Secret Service phone security lapses put US officials at risk, watchdog says

The Secret Service failed to effectively secure and manage mobile devices used for official business, including during protective operations, creating risks that adversaries could intercept sensitive communications and use them to target U.S. leaders and other protectees, according to a watchdog report issued Thursday.

The Department of Homeland Security’s inspector general determined Secret Service employees routinely relied on personal phones for official work, including during domestic and overseas protective assignments, because government-issued devices lacked key tools needed to communicate with law enforcement, foreign partners and other officials.

Those personal devices were not managed or secured by the government, creating vulnerabilities that could expose operational details, employee information, contacts, location data, photos and other sensitive material, the report said.

Adversaries “could have intercepted and exploited Secret Service information, placing at risk our Nation’s leaders, other protectees, and employees — especially when unsecured devices were used overseas,” the inspector general wrote.

The audit grew out of broader reviews of the Secret Service following the July 13, 2024 attempted assassination of then-former President Donald Trump at a campaign rally in Butler, Pa. During those reviews, the watchdog said it learned that Secret Service personnel frequently used personal cellphones for official business, raising security and federal records concerns.

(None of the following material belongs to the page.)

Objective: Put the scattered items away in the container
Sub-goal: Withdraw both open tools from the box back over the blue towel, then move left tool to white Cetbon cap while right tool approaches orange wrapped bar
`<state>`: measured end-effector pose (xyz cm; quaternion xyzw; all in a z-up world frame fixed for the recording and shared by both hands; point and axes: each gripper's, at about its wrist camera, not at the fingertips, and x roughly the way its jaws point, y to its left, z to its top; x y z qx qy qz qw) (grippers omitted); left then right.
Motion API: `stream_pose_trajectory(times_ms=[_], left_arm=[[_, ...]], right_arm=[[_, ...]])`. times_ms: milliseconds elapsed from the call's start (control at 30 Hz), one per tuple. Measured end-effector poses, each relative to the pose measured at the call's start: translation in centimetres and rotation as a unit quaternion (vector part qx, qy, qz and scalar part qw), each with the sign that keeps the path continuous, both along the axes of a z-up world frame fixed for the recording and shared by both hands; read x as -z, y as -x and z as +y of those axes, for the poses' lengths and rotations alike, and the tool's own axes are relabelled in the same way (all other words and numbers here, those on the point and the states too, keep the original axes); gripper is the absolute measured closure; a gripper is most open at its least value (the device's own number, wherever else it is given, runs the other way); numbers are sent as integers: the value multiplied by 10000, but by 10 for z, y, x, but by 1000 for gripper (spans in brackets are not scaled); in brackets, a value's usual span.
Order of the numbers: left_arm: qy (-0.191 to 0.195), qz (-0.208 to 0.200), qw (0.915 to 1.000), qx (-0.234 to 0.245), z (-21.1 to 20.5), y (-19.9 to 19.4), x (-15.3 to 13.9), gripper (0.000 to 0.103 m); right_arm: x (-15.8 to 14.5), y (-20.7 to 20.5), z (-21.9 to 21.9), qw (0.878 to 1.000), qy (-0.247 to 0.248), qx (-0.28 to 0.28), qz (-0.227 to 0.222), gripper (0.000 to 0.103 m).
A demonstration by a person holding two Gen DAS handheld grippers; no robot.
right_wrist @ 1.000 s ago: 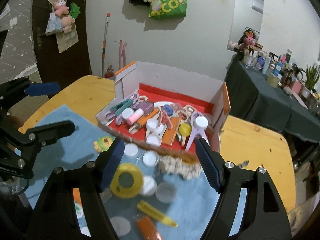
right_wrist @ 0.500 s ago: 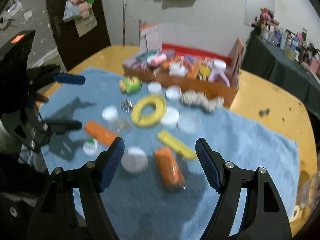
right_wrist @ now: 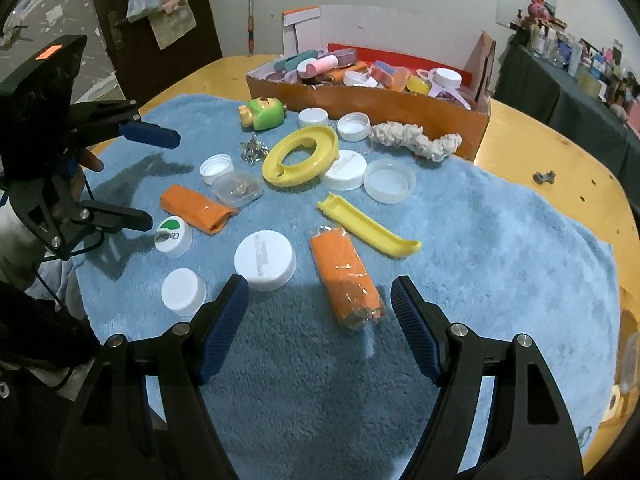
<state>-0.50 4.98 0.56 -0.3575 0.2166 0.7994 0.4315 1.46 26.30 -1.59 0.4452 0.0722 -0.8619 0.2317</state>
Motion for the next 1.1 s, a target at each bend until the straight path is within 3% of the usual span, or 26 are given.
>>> stream_pose_trajectory(times_ms=[233,333,400,467,900,1100], left_arm=[[-238,-311,9992,124,1,-20,-1,24],[-267,-610,9976,-193,0,-26,2,25],[-268,-840,9949,-494,-2,-29,6,32],[-267,-953,9928,-674,-2,-31,10,33],[-257,-796,9835,-1605,9,-34,19,33],[-166,-586,9842,-1661,13,-33,21,33]], right_arm=[[2,-5,-1,10000,-3,7,-39,30],[2,-6,1,9999,54,123,-7,30],[3,-7,3,9998,109,174,23,30],[4,-6,3,9997,122,186,69,30],[13,7,-4,9995,-181,-211,138,30],[-7,-20,-9,9970,251,-614,397,30]])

One episode described in the report connects the issue directly to the Butler security breakdown. Shortly before the attempted assassination, a Secret Service employee used a personal device to receive a picture message from local law enforcement of the would-be assassin because of reliability concerns with the employee’s government-issued phone. The employee told investigators that prior issues had prevented them from sending text messages with images using government equipment.

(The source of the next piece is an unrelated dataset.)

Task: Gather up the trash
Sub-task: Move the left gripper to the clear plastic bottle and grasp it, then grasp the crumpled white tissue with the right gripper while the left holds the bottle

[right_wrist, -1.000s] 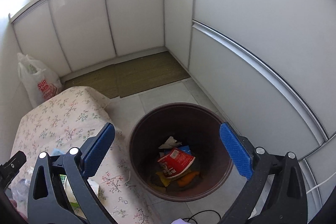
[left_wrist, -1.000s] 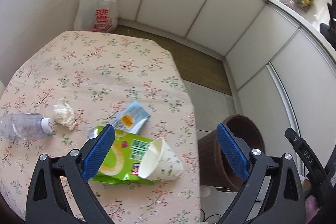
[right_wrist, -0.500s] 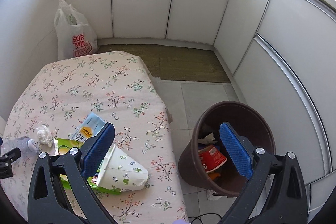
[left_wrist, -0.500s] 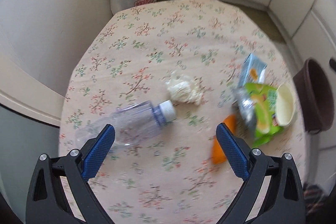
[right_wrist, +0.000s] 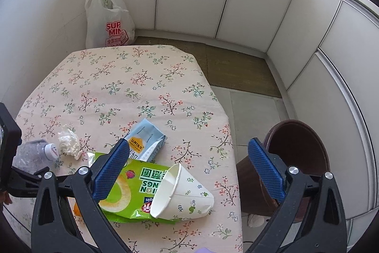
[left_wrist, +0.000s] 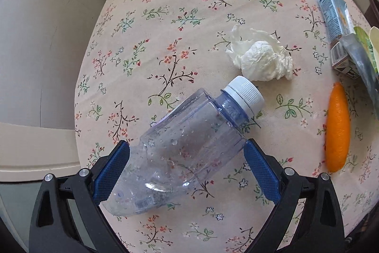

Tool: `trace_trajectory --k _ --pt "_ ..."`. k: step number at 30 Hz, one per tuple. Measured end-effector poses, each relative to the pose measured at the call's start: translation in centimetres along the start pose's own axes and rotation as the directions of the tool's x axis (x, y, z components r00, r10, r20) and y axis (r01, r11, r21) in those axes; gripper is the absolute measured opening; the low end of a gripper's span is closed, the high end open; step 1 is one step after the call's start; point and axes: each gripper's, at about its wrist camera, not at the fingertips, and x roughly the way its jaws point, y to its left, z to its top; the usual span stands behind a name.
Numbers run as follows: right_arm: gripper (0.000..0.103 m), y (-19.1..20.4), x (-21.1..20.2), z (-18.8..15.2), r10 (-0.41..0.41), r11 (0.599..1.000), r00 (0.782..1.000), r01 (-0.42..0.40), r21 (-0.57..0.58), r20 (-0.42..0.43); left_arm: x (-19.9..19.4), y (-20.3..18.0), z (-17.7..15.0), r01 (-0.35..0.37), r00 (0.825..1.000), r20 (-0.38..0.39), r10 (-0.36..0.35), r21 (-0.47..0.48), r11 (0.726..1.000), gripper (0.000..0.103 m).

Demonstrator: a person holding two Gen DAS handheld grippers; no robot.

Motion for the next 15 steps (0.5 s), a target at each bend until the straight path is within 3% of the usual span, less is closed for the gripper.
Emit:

The watchdog also found that, after the attack, another employee had to take extra steps to email a photo of the would-be assassin to colleagues because a known issue prevented them from simply forwarding the image by text on a government-issued device.

The report points much of the blame at the Secret Service’s Office of the Chief Information Officer, which is responsible for setting mobile device security standards, managing government-issued devices and ensuring compliance with agency policies.

Secret Service employees told investigators that government-issued devices often lacked commercial messaging apps commonly used by foreign police, military officials, embassy drivers, State Department personnel and other partners overseas. Some also said they needed personal devices to access websites blocked on government phones, including sites used to research restaurants where a protectee was scheduled to dine.

Employees also cited reliability problems. According to the report, government-issued devices frequently disconnected from the Secret Service virtual private network, and about 12% of wireless help desk tickets involving mobile devices were related to VPN issues.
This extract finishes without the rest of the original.